Glucagon-like peptide-1 receptor signaling attenuates RSV-induced type 2 responses and immunopathology
Monday, March 6, 2017: 2:15 PM
Rooms B308-B309 (Georgia World Congress Center, Building B)
Stokes Peebles, MD FAAAAI, , , , , ,
Rationale: Glucagon-like peptide-1 receptor (GLP-1R) agonists are a well-accepted and safe treatment for Type II diabetes. Although GLP-1R agonists mainly act to potentiate insulin and suppress glucagon secretion, recent evidence suggests that GLP-1R signaling also has anti-inflammatory effects through unclear mechanisms. Severe RSV-associated illness is in part caused by IL-13 production, which mediates the mucus production that directly contributes to airway obstruction and respiratory failure. We hypothesize that GLP-1R signaling inhibits IL-13-mediated immunopathology of RSV 12/12-6, a strain of RSV that was isolated from a hospitalized infant with severe lower respiratory tract infection and bronchiolitis.

Methods: Balb/c WT mice were infected with RSV 12/12-6. GLP-1R agonist or vehicle was administered subcutaneously twice daily beginning 2 days prior to infection. Mice were euthanized and BALs and lungs were collected for cell differentials, histopathology, AHR, ELISA, flow cytometry, or qPCR.

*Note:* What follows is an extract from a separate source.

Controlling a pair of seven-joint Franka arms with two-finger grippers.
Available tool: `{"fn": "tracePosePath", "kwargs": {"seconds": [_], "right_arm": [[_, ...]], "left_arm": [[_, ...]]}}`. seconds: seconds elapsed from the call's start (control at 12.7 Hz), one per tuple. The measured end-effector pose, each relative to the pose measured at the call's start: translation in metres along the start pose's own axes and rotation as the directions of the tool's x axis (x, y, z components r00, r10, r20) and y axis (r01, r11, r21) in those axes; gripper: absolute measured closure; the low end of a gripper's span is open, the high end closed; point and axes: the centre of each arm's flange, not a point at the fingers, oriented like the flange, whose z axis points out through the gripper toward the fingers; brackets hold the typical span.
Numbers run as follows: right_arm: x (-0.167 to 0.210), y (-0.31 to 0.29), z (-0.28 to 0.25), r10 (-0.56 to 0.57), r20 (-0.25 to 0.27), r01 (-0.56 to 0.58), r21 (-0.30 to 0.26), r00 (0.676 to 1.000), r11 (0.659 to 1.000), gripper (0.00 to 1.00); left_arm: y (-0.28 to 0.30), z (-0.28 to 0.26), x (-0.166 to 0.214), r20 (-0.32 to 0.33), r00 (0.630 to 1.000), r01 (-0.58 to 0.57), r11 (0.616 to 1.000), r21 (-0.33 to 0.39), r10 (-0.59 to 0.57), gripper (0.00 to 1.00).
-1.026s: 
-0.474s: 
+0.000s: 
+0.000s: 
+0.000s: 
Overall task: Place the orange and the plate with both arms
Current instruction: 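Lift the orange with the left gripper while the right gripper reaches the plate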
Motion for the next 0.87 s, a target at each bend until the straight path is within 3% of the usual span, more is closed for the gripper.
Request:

Results: GLP-1R agonist treatment decreased airway inflammation, airway reactivity, and airway mucus production in RSV 12/12-6-infected mice. GLP-1R agonist treatment decreased total lung IL-13 levels, with concurrent decreases in lung IL-13-producing group 2 innate lymphoid cell (ILC2), CD4+ Th2 cell, and basophil numbers. The GLP-1R agonist prevented airway inflammation, and did not impact viral load, anti-viral interferon and antibody production during secondary RSV infection. Relative to the respective mock-infected groups, RSV-infected GLP-1R agonist treated mice did not have increased weight loss compared to vehicle treated mice.

Conclusions: These data suggest that GLP-1R signaling protects against type 2-mediated immunopathology during RSV infection.